→ **Exercise directions**
All that is needed is every line of the listing below that has "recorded".

######

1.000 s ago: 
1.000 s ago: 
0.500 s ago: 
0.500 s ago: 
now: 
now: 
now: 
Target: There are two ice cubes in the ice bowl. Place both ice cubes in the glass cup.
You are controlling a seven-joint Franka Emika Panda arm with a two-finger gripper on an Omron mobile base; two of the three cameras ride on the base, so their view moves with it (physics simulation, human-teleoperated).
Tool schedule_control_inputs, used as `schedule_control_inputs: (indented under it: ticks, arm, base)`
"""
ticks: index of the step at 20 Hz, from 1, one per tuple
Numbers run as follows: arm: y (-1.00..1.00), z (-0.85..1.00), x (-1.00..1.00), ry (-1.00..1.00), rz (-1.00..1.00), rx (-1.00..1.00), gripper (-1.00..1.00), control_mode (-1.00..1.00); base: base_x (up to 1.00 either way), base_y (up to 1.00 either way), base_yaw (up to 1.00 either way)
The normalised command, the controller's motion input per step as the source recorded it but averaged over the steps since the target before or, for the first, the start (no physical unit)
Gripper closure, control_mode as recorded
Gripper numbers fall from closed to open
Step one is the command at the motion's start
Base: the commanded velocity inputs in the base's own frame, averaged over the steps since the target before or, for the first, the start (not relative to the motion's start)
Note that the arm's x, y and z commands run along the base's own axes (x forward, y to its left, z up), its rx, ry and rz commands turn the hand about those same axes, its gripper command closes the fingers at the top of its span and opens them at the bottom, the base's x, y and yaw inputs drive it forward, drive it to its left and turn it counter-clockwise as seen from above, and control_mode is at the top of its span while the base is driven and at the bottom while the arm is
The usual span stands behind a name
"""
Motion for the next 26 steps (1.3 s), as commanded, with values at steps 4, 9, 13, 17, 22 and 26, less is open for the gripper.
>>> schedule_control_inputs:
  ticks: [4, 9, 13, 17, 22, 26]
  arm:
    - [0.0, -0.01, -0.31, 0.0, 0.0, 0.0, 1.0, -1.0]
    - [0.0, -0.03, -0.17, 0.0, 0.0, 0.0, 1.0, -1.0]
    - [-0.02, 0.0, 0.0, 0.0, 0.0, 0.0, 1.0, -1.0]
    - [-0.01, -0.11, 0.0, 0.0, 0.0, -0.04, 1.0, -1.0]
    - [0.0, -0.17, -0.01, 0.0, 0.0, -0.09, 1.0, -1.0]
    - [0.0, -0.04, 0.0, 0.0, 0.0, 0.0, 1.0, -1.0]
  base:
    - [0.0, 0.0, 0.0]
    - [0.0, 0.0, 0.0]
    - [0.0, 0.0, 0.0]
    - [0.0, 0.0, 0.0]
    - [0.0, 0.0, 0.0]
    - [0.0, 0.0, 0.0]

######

→ **Answer below**
The normalised command, the controller's motion input per step as the source recorded it but averaged over the steps since the target before or, for the first, the start (no physical unit)
Gripper closure, control_mode as recorded

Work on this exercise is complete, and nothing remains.